◆ **Work request**: Take the entries below and print only the lines from the one with "Motion API trace_pose_path, used" through the one with "right_arm: x, y, z, rx, ry, rz, thumb_rotation", exactly as they stand, both ends included.

Extracted data entries
-----
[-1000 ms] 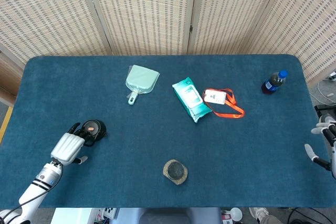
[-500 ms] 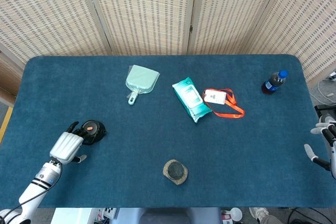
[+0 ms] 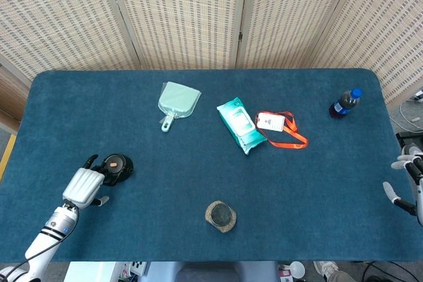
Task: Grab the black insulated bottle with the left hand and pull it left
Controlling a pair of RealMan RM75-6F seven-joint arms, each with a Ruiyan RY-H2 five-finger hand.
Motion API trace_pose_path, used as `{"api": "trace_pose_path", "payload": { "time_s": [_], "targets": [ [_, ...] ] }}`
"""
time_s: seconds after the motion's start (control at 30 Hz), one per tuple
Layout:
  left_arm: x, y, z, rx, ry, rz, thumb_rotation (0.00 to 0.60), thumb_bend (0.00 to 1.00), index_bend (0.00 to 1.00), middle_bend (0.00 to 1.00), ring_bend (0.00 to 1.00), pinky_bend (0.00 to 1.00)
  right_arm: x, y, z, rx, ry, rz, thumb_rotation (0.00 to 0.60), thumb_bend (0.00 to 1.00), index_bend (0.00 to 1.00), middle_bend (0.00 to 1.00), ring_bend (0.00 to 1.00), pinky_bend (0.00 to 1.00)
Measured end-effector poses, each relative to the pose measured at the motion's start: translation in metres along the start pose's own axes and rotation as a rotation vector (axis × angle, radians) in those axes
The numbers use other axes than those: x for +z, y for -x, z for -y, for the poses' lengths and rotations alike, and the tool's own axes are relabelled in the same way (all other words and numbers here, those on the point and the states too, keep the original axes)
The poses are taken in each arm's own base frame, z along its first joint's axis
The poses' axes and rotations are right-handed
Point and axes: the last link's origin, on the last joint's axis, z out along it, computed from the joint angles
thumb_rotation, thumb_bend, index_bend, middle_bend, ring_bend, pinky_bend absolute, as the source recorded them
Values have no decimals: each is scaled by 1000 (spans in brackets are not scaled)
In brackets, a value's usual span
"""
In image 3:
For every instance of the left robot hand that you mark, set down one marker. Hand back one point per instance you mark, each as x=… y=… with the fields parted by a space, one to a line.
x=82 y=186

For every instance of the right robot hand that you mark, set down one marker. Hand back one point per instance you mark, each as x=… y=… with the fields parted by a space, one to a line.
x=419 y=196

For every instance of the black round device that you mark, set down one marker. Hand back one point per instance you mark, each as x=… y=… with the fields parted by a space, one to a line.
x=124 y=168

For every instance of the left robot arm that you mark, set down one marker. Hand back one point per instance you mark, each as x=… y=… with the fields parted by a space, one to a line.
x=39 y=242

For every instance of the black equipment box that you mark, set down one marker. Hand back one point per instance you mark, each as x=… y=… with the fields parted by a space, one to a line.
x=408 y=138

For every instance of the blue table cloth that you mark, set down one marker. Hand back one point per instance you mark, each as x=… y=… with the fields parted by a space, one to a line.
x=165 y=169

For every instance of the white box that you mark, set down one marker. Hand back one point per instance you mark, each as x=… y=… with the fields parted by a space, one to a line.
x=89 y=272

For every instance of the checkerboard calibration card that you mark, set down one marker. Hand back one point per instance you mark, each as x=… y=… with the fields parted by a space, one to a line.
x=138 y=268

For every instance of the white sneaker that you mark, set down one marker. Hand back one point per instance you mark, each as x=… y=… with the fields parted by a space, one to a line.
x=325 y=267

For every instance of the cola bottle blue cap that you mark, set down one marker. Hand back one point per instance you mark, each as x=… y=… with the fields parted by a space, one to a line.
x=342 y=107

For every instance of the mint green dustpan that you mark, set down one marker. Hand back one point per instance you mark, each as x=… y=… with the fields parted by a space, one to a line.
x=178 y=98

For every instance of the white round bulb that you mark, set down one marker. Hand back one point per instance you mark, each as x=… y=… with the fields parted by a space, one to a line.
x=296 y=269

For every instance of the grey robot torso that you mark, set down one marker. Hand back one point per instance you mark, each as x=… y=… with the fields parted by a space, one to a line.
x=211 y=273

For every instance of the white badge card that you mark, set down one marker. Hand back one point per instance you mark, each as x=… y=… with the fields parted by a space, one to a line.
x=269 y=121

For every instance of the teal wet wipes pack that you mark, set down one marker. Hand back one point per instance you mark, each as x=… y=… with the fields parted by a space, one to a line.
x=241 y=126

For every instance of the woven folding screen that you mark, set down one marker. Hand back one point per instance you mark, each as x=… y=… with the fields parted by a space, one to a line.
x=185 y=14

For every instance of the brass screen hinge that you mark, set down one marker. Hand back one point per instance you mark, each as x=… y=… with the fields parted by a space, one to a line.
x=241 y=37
-----
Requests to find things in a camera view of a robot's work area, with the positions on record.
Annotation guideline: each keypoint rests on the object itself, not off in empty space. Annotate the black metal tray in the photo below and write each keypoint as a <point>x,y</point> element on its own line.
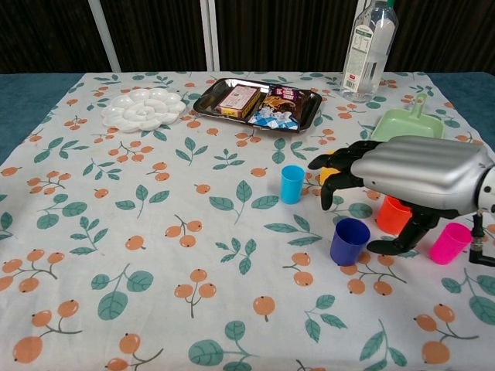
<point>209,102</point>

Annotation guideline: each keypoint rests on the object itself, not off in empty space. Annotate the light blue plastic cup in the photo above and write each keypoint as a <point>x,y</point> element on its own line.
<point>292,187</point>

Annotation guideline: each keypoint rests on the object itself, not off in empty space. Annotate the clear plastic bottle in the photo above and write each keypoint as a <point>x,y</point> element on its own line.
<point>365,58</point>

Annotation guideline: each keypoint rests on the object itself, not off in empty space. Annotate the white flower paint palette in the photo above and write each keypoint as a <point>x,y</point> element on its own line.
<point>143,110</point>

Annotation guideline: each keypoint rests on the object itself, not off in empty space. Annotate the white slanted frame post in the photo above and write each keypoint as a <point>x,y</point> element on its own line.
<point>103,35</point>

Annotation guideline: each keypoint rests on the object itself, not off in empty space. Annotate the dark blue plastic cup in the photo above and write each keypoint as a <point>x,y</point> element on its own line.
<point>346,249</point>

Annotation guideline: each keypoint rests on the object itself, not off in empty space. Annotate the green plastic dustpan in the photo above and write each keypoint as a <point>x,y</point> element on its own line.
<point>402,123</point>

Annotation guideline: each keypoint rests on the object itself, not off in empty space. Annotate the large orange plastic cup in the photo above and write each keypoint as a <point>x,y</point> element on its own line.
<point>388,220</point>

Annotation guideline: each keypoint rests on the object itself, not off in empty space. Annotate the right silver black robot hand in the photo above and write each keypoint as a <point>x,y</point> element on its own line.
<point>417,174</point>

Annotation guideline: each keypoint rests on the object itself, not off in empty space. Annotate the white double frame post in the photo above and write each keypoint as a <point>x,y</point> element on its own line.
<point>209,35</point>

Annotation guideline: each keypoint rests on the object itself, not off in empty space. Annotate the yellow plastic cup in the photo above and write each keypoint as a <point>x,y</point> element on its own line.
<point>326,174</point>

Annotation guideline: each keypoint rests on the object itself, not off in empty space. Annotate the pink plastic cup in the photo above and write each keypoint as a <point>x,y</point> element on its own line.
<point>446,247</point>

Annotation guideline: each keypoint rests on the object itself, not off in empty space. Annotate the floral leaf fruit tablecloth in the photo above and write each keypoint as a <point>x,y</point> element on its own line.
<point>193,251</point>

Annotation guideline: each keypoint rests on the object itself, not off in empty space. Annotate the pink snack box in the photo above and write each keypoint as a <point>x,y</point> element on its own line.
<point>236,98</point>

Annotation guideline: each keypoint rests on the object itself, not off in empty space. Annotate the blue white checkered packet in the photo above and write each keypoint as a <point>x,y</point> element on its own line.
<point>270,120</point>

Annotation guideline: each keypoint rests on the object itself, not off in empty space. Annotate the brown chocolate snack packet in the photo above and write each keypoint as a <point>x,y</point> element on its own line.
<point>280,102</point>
-----
◆ **Output of the task**:
Motion API trace_pose_path, used as `{"api": "trace_pose_path", "payload": { "time_s": [_], "targets": [ [_, ...] ] }}`
"""
time_s: seconds after the motion's start (control at 30 Hz), one per tuple
Layout:
  left_arm: x, y, z, rx, ry, rz, thumb_rotation (0.00 to 0.60), thumb_bend (0.00 to 1.00), index_bend (0.00 to 1.00), middle_bend (0.00 to 1.00), ring_bend (0.00 to 1.00), pinky_bend (0.00 to 1.00)
  right_arm: x, y, z, rx, ry, rz, thumb_rotation (0.00 to 0.60), thumb_bend (0.00 to 1.00), index_bend (0.00 to 1.00), middle_bend (0.00 to 1.00), ring_bend (0.00 to 1.00), pinky_bend (0.00 to 1.00)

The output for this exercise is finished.